Karen and Kent appeared in a 1970 video that explained “dumpster diving”. They showed how to find and utilize food that is routinely thrown away by large food stores. The video was shown on Toronto television. Since they were in the surplus business, the couple dressed in Army fatigues in the video and for years afterward.

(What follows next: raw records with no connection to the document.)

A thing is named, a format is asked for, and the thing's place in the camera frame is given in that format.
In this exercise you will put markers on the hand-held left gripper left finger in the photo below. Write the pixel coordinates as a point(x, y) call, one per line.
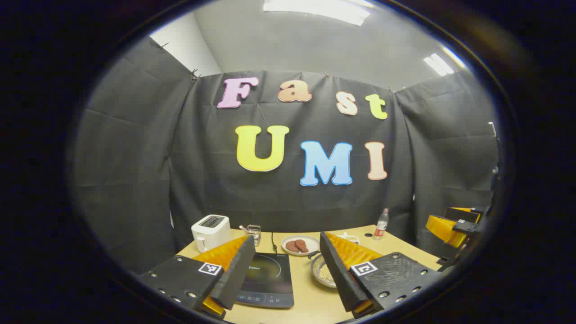
point(238, 274)

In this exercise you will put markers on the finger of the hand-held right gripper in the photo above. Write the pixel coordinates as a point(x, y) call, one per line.
point(443, 229)
point(463, 213)

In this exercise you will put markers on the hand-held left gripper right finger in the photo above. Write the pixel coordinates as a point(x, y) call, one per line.
point(337, 274)

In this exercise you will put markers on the black induction cooktop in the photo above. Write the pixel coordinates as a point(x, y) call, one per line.
point(270, 279)

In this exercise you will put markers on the pile of yellow soybeans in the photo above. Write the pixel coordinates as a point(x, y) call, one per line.
point(327, 274)

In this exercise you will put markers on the white divided dish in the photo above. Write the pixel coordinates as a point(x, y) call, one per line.
point(350, 237)

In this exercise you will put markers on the white round plate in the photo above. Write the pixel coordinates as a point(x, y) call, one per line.
point(310, 240)

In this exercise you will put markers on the brown meat patty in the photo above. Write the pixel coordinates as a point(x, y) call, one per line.
point(301, 245)
point(291, 246)

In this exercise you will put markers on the white toaster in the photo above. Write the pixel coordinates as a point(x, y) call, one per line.
point(211, 234)

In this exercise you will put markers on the clear water bottle red label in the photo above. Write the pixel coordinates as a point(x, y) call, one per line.
point(380, 227)

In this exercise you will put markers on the black backdrop cloth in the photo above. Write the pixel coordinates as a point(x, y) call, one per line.
point(202, 180)

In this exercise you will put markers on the small ceiling light panel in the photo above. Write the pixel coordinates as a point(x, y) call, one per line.
point(438, 64)

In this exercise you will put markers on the large ceiling light panel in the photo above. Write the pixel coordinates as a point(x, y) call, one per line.
point(315, 11)

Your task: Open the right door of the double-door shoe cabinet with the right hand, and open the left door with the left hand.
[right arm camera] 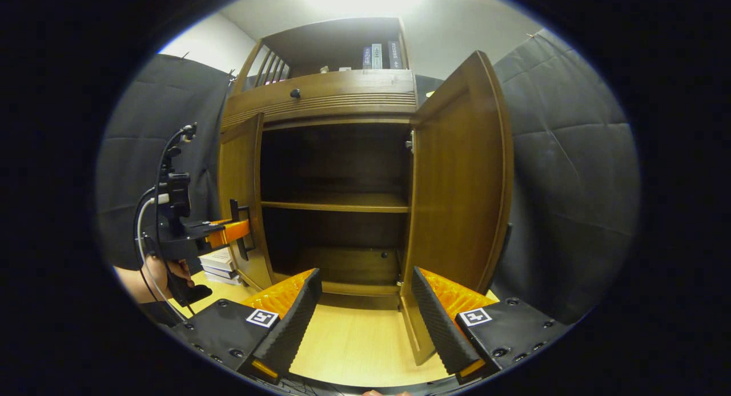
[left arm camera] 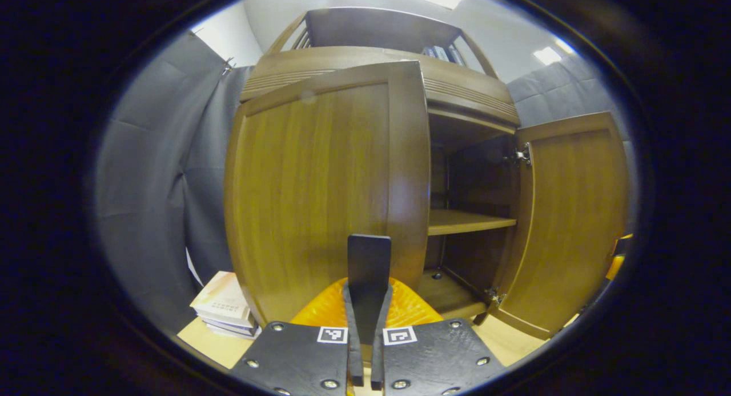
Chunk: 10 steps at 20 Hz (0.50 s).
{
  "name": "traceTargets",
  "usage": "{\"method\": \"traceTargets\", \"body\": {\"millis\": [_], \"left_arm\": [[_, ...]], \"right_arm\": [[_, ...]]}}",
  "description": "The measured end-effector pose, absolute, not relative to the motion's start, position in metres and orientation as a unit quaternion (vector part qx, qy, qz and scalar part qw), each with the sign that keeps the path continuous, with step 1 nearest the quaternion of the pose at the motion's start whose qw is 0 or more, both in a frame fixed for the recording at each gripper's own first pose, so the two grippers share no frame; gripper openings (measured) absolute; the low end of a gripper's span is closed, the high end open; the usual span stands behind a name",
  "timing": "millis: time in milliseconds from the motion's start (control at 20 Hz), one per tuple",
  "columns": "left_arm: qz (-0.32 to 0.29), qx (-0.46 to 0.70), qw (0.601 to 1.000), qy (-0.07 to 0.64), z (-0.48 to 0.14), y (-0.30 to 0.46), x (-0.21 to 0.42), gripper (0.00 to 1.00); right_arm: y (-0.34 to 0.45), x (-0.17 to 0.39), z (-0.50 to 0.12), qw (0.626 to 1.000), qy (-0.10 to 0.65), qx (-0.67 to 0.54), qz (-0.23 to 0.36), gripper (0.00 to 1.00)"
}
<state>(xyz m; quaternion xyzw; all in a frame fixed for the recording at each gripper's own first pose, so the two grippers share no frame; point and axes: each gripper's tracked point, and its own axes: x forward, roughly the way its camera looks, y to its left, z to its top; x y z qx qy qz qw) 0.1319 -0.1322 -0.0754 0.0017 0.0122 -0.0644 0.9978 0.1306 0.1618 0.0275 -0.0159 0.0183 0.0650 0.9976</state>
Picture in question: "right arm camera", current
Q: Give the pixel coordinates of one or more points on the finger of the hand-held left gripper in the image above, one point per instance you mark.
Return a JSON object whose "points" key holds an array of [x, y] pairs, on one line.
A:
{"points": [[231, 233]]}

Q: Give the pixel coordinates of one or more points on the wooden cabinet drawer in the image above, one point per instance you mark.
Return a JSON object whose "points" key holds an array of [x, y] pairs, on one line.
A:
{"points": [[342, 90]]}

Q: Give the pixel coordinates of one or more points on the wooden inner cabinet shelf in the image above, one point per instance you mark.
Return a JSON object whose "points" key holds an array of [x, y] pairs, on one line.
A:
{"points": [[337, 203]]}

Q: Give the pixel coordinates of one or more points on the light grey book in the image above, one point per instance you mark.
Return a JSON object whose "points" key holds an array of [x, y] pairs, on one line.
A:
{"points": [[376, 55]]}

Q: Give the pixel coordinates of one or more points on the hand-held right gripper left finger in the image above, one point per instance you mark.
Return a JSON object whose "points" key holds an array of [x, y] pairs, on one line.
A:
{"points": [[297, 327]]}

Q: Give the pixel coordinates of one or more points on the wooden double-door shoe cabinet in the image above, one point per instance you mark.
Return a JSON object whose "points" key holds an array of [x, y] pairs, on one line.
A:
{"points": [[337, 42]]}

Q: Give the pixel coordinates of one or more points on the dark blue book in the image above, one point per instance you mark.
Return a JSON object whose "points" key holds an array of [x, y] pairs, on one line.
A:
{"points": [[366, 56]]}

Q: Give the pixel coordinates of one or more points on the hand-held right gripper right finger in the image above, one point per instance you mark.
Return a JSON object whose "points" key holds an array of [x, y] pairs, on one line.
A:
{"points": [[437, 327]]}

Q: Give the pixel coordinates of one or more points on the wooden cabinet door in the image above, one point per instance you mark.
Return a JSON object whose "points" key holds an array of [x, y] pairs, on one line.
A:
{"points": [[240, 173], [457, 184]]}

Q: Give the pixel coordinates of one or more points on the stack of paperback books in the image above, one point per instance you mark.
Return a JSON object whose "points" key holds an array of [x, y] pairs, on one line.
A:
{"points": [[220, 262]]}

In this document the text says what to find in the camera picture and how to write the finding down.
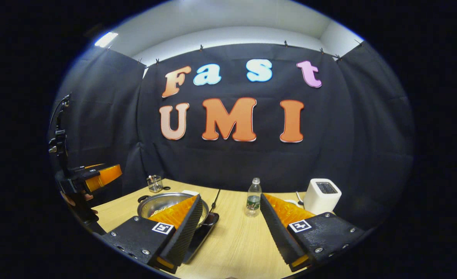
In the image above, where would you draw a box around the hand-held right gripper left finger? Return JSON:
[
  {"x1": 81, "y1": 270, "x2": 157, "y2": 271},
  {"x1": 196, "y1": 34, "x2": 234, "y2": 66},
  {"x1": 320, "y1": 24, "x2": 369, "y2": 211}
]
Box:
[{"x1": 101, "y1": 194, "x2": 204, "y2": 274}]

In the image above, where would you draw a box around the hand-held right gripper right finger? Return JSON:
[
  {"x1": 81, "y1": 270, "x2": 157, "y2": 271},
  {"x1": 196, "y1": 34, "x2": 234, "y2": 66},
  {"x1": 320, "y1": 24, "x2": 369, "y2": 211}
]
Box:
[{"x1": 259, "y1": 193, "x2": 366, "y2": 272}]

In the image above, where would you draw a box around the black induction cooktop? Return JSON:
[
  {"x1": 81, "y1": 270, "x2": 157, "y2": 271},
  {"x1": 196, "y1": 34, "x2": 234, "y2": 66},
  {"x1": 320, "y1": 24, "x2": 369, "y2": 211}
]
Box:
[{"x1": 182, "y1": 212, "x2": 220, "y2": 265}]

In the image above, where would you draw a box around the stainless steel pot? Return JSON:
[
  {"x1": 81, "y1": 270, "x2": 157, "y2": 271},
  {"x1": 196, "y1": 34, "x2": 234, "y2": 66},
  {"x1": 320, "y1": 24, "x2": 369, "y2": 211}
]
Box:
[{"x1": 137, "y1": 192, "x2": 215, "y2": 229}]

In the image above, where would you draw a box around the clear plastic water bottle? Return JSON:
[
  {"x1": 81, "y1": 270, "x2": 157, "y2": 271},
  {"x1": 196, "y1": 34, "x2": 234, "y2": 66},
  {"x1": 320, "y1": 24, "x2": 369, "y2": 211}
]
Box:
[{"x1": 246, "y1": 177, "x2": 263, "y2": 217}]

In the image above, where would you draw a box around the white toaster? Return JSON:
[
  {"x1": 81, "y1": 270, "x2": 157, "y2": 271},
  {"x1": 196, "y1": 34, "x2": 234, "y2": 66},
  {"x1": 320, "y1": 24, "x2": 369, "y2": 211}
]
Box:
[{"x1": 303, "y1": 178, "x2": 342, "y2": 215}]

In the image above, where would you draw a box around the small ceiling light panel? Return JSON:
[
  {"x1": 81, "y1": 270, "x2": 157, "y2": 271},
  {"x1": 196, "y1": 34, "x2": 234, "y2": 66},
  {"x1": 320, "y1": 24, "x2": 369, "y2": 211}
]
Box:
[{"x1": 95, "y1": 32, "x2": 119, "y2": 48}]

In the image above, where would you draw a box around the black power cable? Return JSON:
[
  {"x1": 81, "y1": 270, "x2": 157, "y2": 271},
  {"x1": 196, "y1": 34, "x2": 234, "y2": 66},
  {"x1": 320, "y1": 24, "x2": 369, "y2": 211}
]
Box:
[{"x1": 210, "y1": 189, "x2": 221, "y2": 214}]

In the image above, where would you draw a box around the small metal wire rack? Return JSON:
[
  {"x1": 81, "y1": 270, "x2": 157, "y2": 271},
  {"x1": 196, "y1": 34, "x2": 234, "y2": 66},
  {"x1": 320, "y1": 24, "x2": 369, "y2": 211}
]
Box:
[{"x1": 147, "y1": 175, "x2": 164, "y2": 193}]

Karen and Kent lived with the Whole Earth commune at Kennedy and Steeles Avenue after they opened the surplus store. Kent and Karen split up in the middle 1970s and Kent took advantage of President Ford’s amnesty program to return to the US. Karen enlisted Helen and David Zimmerman to help in the store which then specialized in antique clothing. Helen’s daughter, Jessica, and Karen’s daughter, Shantih, were both born in January 1971 and the two women were involved in Snowflake Parent-Child Center along with Patty Wilson of the Yellow Ford Truck and Laura Jones of the Baldwin Street Gallery of Photography. The July 1975 publication “Survive” listed Cosmic Egg surplus at 27 Baldwin Street but the store closed soon afterward.

Karen became a woodworker and she and her daughter continue to live in downtown Toronto. In September 2004 Karen signed on to teach at an English-language school in Yantai in the Province of Shandong on the northeast coast of China. Her contract was for one year and she returned to Toronto where she works as a teacher.